ICMCTF2003 Session D3: Properties and Applications of Carbon-based Films

Thursday, May 1, 2003 1:30 PM in Room Royal Palm 1-3
Thursday Afternoon

Time Period ThA Sessions | Abstract Timeline | Topic D Sessions | Time Periods | Topics | ICMCTF2003 Schedule

Start Invited? Item
1:30 PM Invited D3-1 The Effect of Bonding Characteristics on the Properties of Sputtered Si-aC:H Thin Films
J.T. Glass (Case Western Reserve University); R. Evans, G. Doll (The Timken Company); J. Bentley, K.L. More (Oak Ridge National Laboratory)
A brief review of the effects of impurities on the properties of amorphous carbon will be presented, followed by a discussion of the authors’ research on silicon-incorporated amorphous carbon (Si-aC:H). Films with up to 18 atomic percent Si were deposited on silicon and steel substrates by reactive sputtering in an unbalanced magnetron sputtering system. A Ti interlayer was utilized to enhance adhesion of the films to the substrates. Si was incorporated into the film via the introduction of tetramethyl silane into the reaction chamber. The objective of this research was to correlate the atomic-scale structural and chemical characteristics of the films with various mechanical, optical and electrical properties of the films. Transmission electron microscopy revealed that the Si-aC:H phase is amorphous and TiC exists at the Si-aC:H/Ti phase boundary for all compositions. XPS measurements indicated that the C-C sp3 interlinked network decreased with increasing Si content, accompanied by an increase in C-H and Si-H bonds. Radial distribution functions obtained using extended electron energy-loss fine structure analysis (EXELFS) were also utilized to examine the changes in bonding caused by the Si incorporation. Changes in nearest neighbor distances and coordination numbers were determined and compared to various changes in the macroscopic properties of the films.
2:10 PM D3-3 Stress Control of ta-C Films without Deteriorating Hardness by Nanoscale Manipulation
C.-S. Lee (Korea Institute of Science and Technology and Yonsei University, South Korea); T.-Y. Kim (Korea Institute of Science and Technology and Seoul National University, South Korea); K.-R. Lee (Korea Institute of Science and Technology, Korea); K.H. Yoon (Yonsei University, South Korea)
High residual compressive stress of tetrahedral amorphous carbon (ta-C) films has been considered as one of the major obstacles for their applications. In addition to the film delamination or changes in physical properties, the characterization of the film is also affected by the residual stress. Many efforts have been thus focused on reducing the residual stress without deteriorating other physical properties, such as hardness.
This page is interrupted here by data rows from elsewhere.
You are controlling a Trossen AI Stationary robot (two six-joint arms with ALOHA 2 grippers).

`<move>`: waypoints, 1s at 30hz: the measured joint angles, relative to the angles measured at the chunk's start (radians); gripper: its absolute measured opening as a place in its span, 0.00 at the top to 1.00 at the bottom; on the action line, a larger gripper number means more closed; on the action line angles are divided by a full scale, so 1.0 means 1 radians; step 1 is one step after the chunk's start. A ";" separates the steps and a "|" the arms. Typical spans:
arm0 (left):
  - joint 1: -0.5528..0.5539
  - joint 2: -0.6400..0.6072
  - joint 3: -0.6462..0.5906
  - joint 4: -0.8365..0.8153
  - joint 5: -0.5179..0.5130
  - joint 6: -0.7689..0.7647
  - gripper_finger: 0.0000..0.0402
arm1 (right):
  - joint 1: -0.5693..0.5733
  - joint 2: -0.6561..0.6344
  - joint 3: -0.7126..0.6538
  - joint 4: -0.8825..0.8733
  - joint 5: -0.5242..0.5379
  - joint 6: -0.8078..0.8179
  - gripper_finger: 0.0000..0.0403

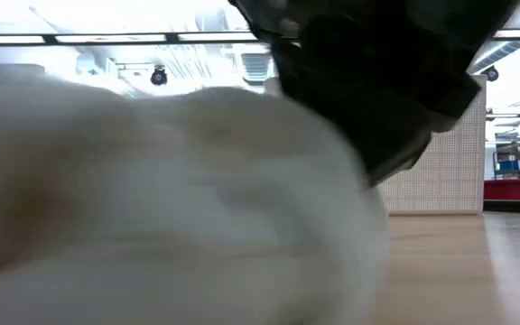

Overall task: Fold towel
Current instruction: Fold the light gray patterned towel

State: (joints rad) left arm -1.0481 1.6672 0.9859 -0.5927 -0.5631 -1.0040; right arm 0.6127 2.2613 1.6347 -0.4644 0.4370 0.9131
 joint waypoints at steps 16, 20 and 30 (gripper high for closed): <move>0.027 0.000 0.001 0.267 -0.235 0.296 0.81 | 0.018 -0.156 -0.009 -0.417 0.140 -0.147 0.98; 0.081 0.000 0.001 0.331 -0.346 0.468 0.81 | 0.039 -0.182 -0.009 -0.417 0.141 -0.101 0.97; 0.291 0.051 0.001 0.447 0.010 0.669 0.81 | 0.129 -0.193 -0.034 -0.421 0.242 0.066 0.87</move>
State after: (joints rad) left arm -0.7575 1.7182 0.9869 -0.1457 -0.5533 -0.3350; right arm 0.7421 2.0680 1.6003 -0.8849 0.6790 0.9792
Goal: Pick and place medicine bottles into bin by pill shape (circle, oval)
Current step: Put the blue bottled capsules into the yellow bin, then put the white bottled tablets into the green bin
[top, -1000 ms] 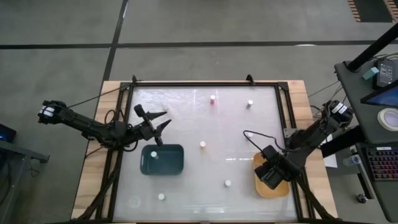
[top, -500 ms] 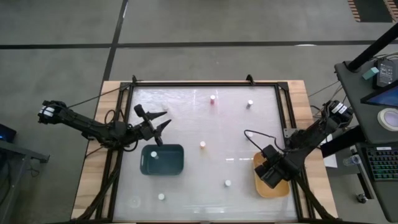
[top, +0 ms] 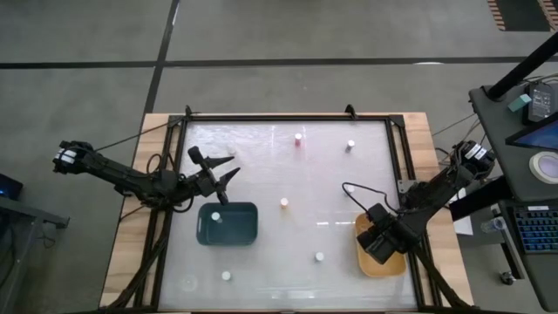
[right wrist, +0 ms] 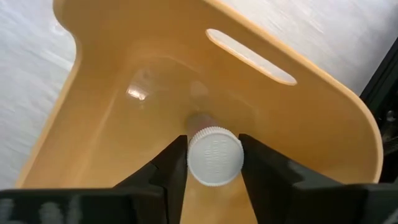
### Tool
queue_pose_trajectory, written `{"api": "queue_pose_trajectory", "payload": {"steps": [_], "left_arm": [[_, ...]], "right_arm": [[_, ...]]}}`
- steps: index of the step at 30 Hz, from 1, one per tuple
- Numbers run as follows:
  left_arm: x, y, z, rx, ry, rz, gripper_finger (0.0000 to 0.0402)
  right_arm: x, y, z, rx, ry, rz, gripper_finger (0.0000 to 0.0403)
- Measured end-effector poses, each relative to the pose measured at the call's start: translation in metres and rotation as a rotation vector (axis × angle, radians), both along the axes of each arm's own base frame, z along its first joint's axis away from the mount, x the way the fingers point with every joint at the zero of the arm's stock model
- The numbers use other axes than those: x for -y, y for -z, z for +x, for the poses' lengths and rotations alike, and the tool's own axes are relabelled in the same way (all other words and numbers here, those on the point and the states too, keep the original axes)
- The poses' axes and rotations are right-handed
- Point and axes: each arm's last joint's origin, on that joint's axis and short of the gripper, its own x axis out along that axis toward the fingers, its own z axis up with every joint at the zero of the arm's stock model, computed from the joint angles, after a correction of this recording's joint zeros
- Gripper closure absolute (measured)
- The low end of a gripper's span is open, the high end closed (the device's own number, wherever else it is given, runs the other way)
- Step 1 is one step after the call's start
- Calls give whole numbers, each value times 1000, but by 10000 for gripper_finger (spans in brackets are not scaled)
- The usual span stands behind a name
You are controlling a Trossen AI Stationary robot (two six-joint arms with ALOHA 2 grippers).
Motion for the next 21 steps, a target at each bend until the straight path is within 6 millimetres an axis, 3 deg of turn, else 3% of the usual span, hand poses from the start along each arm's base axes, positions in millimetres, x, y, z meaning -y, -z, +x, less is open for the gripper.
{"api": "queue_pose_trajectory", "payload": {"steps": [11,21], "left_arm": [[0,0,0,0,0,0,242],[0,0,0,0,0,0,242]], "right_arm": [[1,-4,-1,3,2,15,200],[1,-43,-1,76,7,86,193]]}}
In the present work, we reported two approaches by nanoscale manipulation of the film structure. Nanoscale multilayer with alternating ta-C and Si incorporated ta-C layer were prepared by hybrid FVA process. Changing the thickness fraction of ta-C:Si layer could reduce the residual stress by 40%. Residual stress was also reduced by incorporating nano-sized Ni dots at the interface between the film and the substrate. The reduction was strongly dependent on the size of the Ni dots. TEM and Raman spectrum analysis shows that the nano-sized Ni dots results in nanoscale graphitic phase embedded in hard ta-C matrix. In both cases, degradation of mechanical properties was insignificant. The stress reduction mechanism will be discussed in terms of the changes in nano-scale film structure.
2:30 PM D3-4 Effects of Substrate Temperature on Bonding Structure and Mechanical Properties of Amorphous Carbon Films
S. Chowdhury, M. Laugier, Z. Rahman (University of Limerick, Ireland, RO)
Diamond-like carbon thin films were prepared at different substrate temperatures by RF magnetron sputtering of a graphite target. The chemical bonding of the carbon structure was characterized by Raman spectroscopy. Raman measurements showed that increasing the substrate temperature results in an increase in the sp2-bonded fraction of carbon atoms. Mechanical properties, namely hardness and Young's modulus, were determined by the nano indentation technique. The hardness and Young's modulus values both increased with increase of substrate temperature up to 120°C and decreased thereafter. These results indicate that substrate temperature has a strong influence on the bonding properties of the deposited film and the changes in bonding ratio (sp2/sp3) were correlated with changes in the mechanical properties.
2:50 PM D3-5 Correlation of Tribological, Microstructural and Surface Properties of Co-a:C Films
D.H.C. Chua, W.I. Milne (Cambridge Univerisity, United Kingdom); B.K. Tay, P. Zhang, D. Sheeja (Nanyang Technological University, Singapore); X.-Z. Ding (Singapore Institute of Manufacturing Technology, Singapore)
Cobalt containing ta-C films were fabricated by filtered cathodic vacuum arc deposition (FCVA) system. The Co concentration was varied from 1% to 20% by atomic percentage in target with different deposition parameters used. The mechanical and microstructural properties of the films were systematically studied. Raman and XPS results confirm that different concentration of Co under different deposition parameters affect the sp3 content in the film. Tribological measurements show that the critical load was much better at higher Co concentration but the reverse was true for hardness. AFM studies of Co:ta-C films showed that surface roughness was very low in the range of (5-10nm) irregardless of the Co concentration.. Contact angle measurements confirm that the surface energy of the films vary depending on various deposition parameters. Such metal composite coatings exhibit reduced stress, thus enabling deposition of relatively thick coatings while retaining good hydrophobicity and acceptable hardness and Young's modulus. By correlating all the data together, an optimum window could be found for various application-specific properties required.
3:10 PM D3-6 The Study of Dynamic Balance Deposition Effect of Metal Containing Amorphous Carbon Films
P. Zhang, B.K. Tay, J.Y.SZE Sze, Y.S. Liu, G.Q. Yu, D. Sheeja, Z.W. Zhao, S.P. Lau, C.Q. Sun (Nanyang Technological University, Singapore)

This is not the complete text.